P2. Link-time instrumentation for cache simulation.One of the limitations of cache traces is the phenomenal slowdown in execution to collect the information plus the storage space required to save. Borg et al  propose adding statistics collecting instructions to basic blocks at linktime to collect cache information. This allows them to run collect information on any program that runs on their instruction sets for hundreds of times longer than any previous cache studies, with surprising results. While they need to rerun the program to try different cache parameters, it is so much faster that it takes much less time than trace based collection. Write such a linker for the MIPS or SPARC instruction sets and collect cache statistics of your own. Again, there can be several teams working on this project since they can pick several architectures.

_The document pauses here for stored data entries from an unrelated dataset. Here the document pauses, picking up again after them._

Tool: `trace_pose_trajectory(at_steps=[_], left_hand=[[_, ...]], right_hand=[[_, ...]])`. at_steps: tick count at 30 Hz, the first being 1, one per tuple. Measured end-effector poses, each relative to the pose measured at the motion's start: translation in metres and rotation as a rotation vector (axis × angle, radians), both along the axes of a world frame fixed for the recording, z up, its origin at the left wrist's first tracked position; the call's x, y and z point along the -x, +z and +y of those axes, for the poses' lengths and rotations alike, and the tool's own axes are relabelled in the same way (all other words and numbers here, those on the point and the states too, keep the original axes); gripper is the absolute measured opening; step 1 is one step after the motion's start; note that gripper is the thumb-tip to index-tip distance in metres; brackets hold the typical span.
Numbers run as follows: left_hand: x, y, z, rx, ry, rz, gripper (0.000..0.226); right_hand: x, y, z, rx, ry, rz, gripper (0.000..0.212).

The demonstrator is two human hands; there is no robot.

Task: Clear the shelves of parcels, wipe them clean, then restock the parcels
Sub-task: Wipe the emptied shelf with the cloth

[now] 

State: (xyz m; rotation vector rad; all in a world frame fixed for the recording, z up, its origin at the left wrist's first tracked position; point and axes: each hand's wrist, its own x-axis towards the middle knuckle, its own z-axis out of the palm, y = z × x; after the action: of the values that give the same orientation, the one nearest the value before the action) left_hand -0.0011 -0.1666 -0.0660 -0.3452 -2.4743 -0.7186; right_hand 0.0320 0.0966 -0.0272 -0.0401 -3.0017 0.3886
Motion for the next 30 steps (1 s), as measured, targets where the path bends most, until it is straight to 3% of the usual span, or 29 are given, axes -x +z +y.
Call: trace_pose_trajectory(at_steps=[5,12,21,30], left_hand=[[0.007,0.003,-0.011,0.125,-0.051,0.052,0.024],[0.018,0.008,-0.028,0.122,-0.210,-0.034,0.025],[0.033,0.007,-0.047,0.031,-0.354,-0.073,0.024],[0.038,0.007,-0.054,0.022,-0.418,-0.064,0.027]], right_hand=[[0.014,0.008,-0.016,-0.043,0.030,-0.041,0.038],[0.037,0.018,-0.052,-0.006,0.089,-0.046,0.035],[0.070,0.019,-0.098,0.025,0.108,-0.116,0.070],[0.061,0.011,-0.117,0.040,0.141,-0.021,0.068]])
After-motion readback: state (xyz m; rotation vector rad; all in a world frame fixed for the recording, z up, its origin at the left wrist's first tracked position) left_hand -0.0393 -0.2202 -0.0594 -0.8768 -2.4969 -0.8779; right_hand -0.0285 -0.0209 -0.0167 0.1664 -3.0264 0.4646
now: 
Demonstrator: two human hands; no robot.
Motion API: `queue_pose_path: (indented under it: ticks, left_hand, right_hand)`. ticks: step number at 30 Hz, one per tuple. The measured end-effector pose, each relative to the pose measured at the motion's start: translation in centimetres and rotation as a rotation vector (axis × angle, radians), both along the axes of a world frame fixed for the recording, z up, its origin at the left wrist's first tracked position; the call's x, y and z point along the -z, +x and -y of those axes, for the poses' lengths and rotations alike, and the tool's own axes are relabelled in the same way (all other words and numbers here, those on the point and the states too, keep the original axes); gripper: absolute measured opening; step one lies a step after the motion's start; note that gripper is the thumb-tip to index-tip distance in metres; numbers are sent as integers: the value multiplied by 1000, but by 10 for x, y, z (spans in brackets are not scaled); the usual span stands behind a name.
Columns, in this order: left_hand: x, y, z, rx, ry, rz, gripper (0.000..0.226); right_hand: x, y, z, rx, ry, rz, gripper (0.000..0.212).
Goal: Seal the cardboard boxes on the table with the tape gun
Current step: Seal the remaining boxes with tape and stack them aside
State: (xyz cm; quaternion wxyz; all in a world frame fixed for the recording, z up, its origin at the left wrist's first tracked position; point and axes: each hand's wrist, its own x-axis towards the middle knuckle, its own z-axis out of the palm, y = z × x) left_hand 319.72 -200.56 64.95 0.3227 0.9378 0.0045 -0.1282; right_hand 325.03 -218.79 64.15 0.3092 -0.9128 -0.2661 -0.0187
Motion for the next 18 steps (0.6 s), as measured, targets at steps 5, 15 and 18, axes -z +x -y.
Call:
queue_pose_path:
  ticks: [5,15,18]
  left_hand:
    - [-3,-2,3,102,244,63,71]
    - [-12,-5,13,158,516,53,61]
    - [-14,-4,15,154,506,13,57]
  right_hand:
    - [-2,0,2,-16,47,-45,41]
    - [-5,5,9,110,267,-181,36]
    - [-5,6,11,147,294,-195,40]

P3. Improving DLX tools. The software for DLX (compiler, simulator, assembler) need to be improved. Last semester Ken Sheriff at UCB as part of an advanced course and people at other places worked on fixing the bugs. The main complaint seems to be with the instruction set simulator. The starting point is to collect all the proposed new versions of the DLX compiler and assembler and try to form a single better version. The second step is to modify the MIPS simulator developed by John Ousterhout for CS 60B to match the DLX instruction set. (This simulator is fast and well written, but lacks floating point instructions as well as being different from DLX.) The third step would be to significantly increase the number and size of C programs that compile, assemble, and run on the simulator.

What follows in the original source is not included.